The training tutorial https://github.com/google/ftc-object-detection/tree/master/training says. "You can now take the .record files you generated and use them in the same training pipeline you were using earlier in the tutorials. As before, you'll almost certainly want to fine tune an existing model..." I'm not quite sure what are those earlier tutorials. The only tutorial mentioned on the training tutorial is a Medium one for training on the cloud.

I have a good video of poker chips and thumb drives, good records, and a pre-trained model -- the one you supply for Gold and Silver Minerals. My aim is to convert those poker chip and thumb drive records into checkpoints using your Gold and Silver Mineral model, so my phone can recognize poker chips and thumb drives. How do I do this?

I can make a good model using Tensorflow for Poets, but that model does not work with ftc_app version 4.3 ConceptTensorFlowObjectDetection.

@ftctechnh
Copy link

@jrasor
Hi jrasor,

The following tutorial/blog post has some helpful information which describe how to make a custom inference model (and then how to convert it to .tflite format) that you can use to create your own app to detect things like poker chips and thumb drives:

https://medium.com/tensorflow/training-and-serving-a-realtime-mobile-object-detector-in-30-minutes-with-cloud-tpus-b78971cf1193

That example is customized for running the training model on a Google Cloud server (with optimized hardware to do the Tensorflow-related calculations) however, you can use their example and run the training locally on a laptop.
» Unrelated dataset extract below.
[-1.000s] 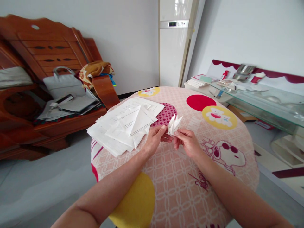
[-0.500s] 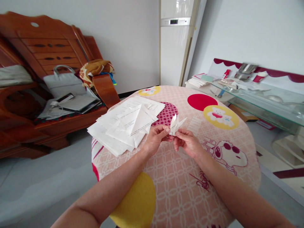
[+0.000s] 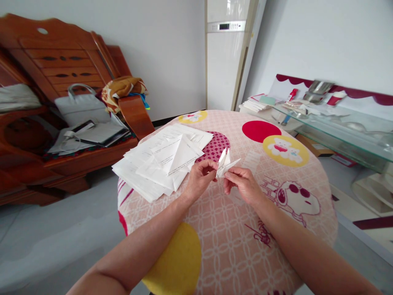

Also, you can use one of the existing pretrained models (the example uses an SSD Mobilenet pretrained model) as the basis for your own custom model.

Once you have your inference graph exported to .tflite format, you should be able to use the tflite model in an Android app to detect your custom objects. The ftc-object-detection app has a nice example app that you can use as the basis for your own app (you can switch the tflite graph and index/label files with your own files):

https://github.com/google/ftc-object-detection/tree/master/TFObjectDetector

I hope this helps.

@jrasor
Copy link
Author

jrasor commented Jul 15, 2019 via email

@ftctechnh
Copy link

Hi John,

I followed the tutorial and trained a model using one of the SSD Mobilenet pretrained models and it worked well at detecting some inanimate objects we used for our model.

For the training model, I found it easier to use Linux to run the tensorflow object detection scripts. I installed a Linux (ubuntu) subsystem on my windows 10 laptop and used Google's tools to generate training records for the model.

Then I followed the tutorial and modified the commands to run locally on my laptop and generated a training model using the SSD mobilenet pretrained model.

I haven't tried creating a custom model using last season's model as the pretrained model, but I imagine that you should be able to do so if you want to.

@jrasor
Copy link
Author

jrasor commented Jul 18, 2019 via email

@ftctechnh
Copy link

ftctechnh commented Jul 30, 2019

Hi John,

Yes, I used the Cloud Tutorial as a guide, but I simply installed Tensorflow and the Tensorflow Object-detection api on a linux machine. Actually, I installed Ubuntu 18.04 LTS and ran it as a Windows Linux Subsystem. It works well, but running the training models takes a long time.

If you start with a pretrained model and your are trying to create a model that recognizes some relatively common objects, it seems like you can train it pretty reasonably by running the model on a workstation for several hours.

However, as we are preparing for the upcoming Skystone season we are finding that building a custom model using a large number of training records takes a LONG time and is better done on a Cloud server that is optimized for the Tensorflow calculations (i.e., a Cloud server that has TPU hardware).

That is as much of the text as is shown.